AIM OF THE TASK: Your answer should be the lines below from the one holding "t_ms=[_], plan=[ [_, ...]" through the one holding "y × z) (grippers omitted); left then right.", copied exactly and with nothing else.
----- SUPPLIED RECORDS
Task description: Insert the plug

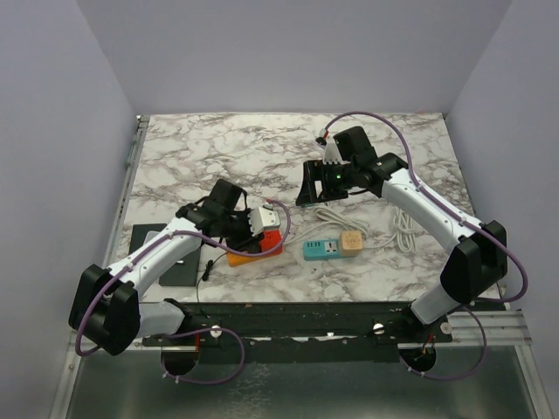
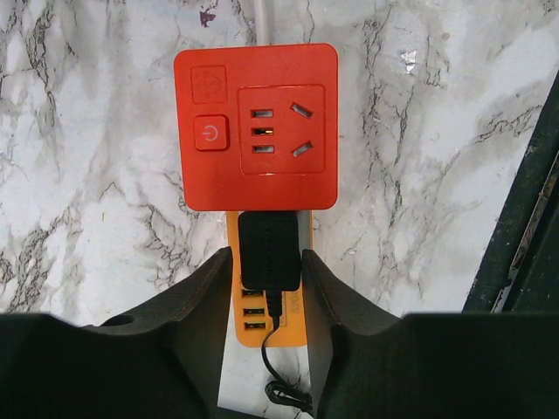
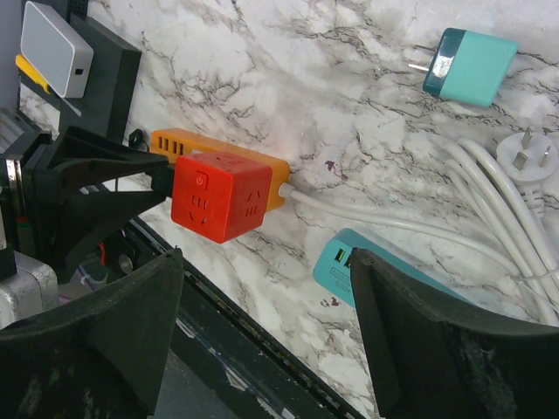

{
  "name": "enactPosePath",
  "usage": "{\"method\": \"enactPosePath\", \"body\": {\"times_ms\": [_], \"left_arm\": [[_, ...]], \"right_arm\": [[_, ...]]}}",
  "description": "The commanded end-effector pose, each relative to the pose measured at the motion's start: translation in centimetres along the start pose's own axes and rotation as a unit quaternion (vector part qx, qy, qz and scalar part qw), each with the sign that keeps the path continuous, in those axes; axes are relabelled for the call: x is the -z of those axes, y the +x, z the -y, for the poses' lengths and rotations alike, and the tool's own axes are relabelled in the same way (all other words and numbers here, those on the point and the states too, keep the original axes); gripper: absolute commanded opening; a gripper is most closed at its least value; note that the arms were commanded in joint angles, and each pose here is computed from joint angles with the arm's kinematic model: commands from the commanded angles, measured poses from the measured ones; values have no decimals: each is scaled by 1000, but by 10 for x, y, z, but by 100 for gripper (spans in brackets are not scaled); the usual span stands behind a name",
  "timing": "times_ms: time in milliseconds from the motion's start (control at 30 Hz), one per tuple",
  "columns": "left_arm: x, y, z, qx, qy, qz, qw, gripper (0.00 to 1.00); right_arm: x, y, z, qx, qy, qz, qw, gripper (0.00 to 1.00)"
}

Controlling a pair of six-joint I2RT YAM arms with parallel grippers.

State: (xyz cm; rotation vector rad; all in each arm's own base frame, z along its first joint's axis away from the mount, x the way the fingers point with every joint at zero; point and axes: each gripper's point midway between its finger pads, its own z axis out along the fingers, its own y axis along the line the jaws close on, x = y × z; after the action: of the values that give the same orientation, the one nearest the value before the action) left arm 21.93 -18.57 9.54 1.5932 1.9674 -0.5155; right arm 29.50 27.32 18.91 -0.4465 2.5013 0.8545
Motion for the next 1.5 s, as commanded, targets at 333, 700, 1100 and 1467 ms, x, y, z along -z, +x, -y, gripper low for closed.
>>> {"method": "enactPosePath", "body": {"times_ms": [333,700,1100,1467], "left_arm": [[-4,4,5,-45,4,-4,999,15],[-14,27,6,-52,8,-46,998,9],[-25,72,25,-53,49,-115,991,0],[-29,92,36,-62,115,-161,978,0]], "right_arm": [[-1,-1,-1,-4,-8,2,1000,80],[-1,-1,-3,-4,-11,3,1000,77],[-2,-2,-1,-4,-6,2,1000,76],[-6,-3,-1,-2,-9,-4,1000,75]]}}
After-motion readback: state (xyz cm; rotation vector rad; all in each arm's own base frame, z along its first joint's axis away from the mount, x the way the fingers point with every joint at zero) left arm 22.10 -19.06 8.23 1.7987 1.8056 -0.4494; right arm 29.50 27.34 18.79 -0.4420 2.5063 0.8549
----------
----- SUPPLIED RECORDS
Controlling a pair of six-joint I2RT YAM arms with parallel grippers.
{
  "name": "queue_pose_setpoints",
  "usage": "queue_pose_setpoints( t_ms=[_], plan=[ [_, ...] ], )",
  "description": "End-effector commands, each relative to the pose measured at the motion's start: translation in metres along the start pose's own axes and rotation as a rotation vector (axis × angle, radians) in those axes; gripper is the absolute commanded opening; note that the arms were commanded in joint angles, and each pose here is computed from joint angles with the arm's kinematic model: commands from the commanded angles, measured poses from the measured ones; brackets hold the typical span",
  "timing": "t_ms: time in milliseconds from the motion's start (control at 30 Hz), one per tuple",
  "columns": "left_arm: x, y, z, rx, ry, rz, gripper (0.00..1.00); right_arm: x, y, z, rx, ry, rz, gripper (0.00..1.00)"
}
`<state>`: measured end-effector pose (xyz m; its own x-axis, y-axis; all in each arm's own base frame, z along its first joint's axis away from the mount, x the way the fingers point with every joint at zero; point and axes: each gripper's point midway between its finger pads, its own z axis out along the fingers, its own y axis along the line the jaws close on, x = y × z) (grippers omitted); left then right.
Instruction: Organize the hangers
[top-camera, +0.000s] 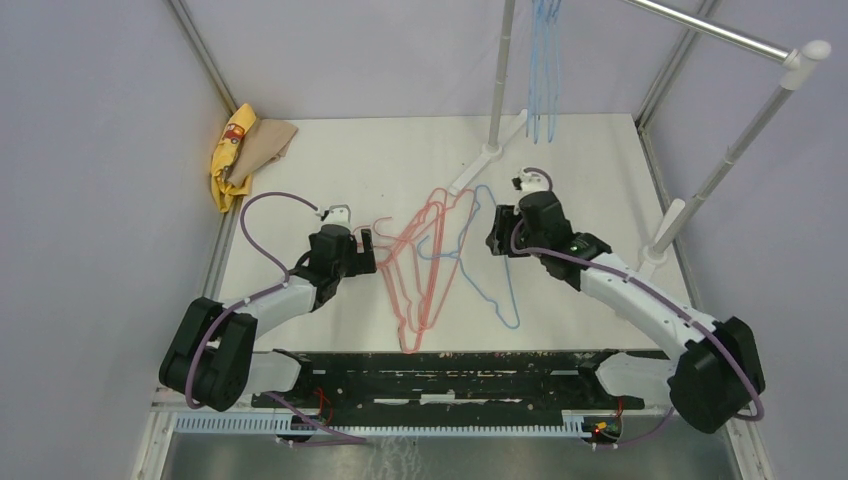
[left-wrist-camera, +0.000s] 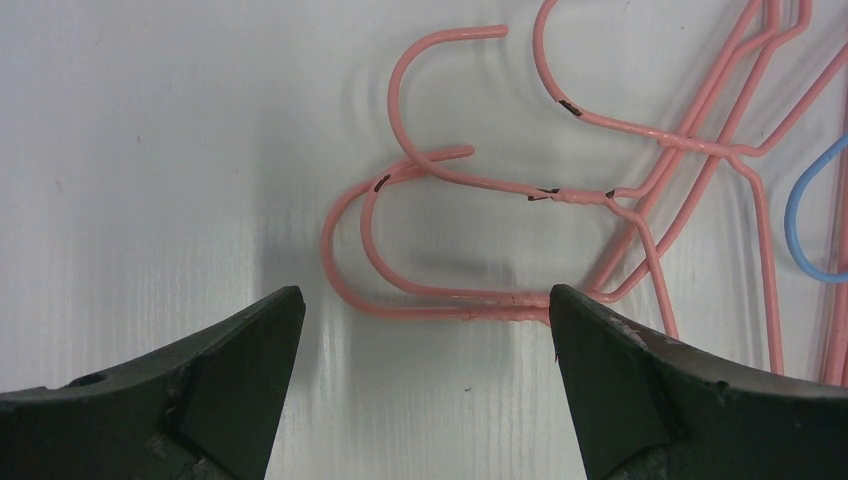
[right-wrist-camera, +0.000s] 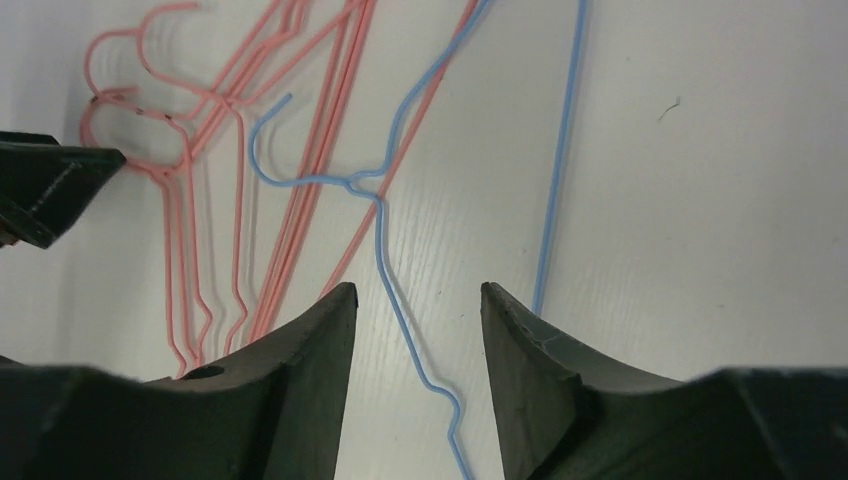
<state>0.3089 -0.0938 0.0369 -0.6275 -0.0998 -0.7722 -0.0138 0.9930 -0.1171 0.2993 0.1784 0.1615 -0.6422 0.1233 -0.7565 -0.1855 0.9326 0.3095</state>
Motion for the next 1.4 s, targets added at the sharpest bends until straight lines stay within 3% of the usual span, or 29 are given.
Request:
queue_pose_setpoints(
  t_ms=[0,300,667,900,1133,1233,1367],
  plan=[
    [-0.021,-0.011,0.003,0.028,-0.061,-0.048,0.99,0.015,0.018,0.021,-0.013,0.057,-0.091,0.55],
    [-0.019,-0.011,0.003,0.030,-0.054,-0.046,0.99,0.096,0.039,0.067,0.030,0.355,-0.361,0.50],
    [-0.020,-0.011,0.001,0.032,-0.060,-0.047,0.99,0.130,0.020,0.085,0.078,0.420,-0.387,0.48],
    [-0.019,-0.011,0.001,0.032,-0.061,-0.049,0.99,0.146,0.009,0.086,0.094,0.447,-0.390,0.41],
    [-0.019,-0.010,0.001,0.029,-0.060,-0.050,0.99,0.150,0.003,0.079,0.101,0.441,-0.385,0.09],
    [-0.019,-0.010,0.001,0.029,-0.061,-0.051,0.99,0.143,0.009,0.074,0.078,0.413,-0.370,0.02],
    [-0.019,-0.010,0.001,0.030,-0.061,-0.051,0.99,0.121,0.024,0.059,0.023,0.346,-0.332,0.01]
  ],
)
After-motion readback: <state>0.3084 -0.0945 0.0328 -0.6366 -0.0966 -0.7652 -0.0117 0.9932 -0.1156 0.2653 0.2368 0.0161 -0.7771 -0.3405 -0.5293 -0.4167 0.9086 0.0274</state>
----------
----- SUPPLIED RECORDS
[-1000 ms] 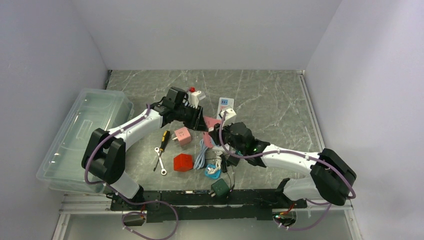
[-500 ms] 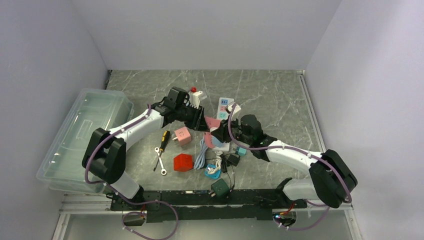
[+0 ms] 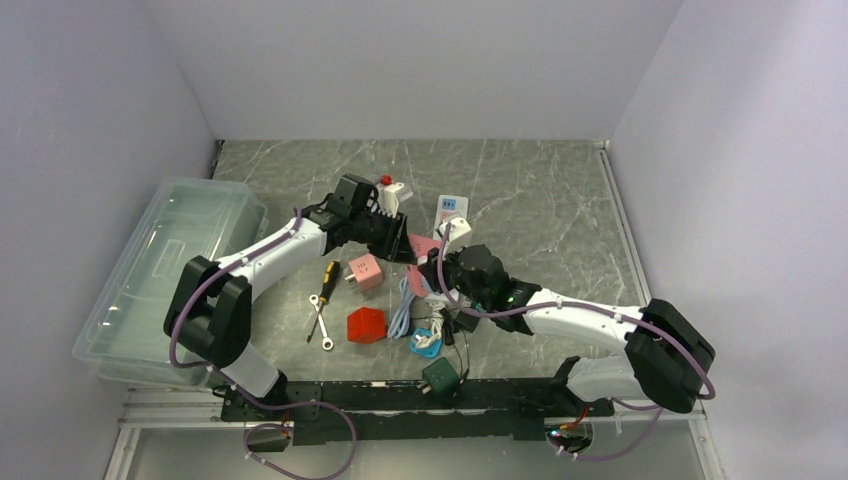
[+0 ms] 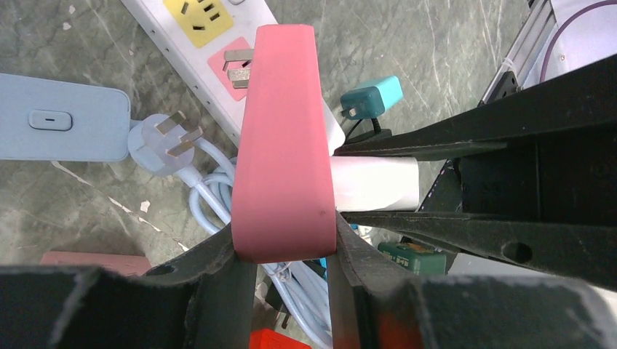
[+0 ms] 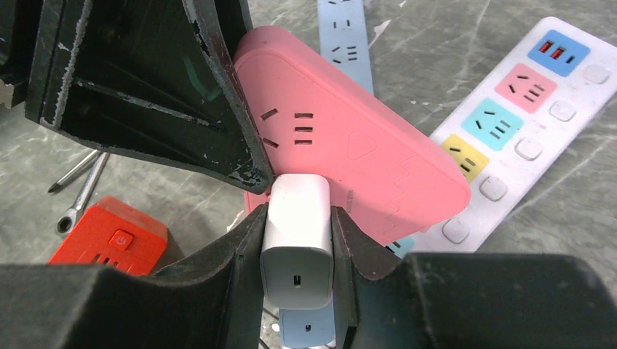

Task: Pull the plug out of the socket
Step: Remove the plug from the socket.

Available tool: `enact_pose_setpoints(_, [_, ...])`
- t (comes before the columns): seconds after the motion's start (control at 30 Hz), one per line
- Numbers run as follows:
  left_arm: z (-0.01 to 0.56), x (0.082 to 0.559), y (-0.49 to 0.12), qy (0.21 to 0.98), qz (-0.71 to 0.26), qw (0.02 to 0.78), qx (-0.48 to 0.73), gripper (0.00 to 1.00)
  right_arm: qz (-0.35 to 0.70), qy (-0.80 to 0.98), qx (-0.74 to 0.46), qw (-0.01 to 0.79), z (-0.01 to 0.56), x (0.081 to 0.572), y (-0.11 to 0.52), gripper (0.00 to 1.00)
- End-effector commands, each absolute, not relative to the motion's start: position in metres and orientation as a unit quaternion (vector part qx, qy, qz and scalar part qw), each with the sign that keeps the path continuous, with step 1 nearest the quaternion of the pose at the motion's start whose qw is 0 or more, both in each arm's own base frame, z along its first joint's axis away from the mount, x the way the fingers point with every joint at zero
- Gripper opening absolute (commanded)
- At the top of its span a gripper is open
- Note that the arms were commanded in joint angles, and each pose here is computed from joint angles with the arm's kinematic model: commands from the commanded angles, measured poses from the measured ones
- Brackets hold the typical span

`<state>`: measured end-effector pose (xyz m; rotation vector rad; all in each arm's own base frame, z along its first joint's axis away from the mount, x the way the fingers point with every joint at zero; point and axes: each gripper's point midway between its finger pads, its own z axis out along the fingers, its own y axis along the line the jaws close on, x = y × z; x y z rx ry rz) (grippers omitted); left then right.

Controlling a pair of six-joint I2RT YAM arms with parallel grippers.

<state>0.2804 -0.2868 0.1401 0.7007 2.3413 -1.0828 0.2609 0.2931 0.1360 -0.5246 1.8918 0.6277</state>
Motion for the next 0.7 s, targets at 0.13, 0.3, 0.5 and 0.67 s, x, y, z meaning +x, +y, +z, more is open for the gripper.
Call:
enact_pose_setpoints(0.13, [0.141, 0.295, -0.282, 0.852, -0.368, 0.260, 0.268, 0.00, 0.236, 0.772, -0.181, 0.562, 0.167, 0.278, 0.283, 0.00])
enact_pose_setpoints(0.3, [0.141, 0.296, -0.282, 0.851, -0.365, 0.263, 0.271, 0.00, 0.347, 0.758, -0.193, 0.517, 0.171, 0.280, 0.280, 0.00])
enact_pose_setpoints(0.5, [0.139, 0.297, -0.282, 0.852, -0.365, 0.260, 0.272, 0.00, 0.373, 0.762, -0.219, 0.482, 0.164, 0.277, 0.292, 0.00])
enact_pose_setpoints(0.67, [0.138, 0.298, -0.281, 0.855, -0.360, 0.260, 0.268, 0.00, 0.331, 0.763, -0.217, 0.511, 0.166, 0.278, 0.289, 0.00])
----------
REPLY TO THE EXERCISE:
  "usage": "queue_pose_setpoints( t_ms=[_], plan=[ [_, ...] ], )",
  "description": "End-effector commands, each relative to the pose measured at the motion's start: translation in metres along the start pose's own axes and rotation as a rotation vector (axis × angle, radians) in those axes; gripper is the absolute commanded opening; note that the arms were commanded in joint angles, and each pose here is computed from joint angles with the arm's kinematic model: commands from the commanded angles, measured poses from the measured ones; brackets hold the typical span",
  "timing": "t_ms: time in milliseconds from the motion's start (control at 30 Hz), one per tuple",
  "columns": "left_arm: x, y, z, rx, ry, rz, gripper (0.00..1.00); right_arm: x, y, z, rx, ry, rz, gripper (0.00..1.00)"
}
`<state>`: measured end-effector pose (xyz m; its own x-axis, y-axis; all in each arm's own base frame, z along its first joint's axis away from the mount, x the way the fingers point with every joint at zero; point and axes: each gripper's point midway between its finger pads, its own z axis out along the fingers, its own y axis along the line the jaws close on, x = y × z) (grippers omitted); left then right.

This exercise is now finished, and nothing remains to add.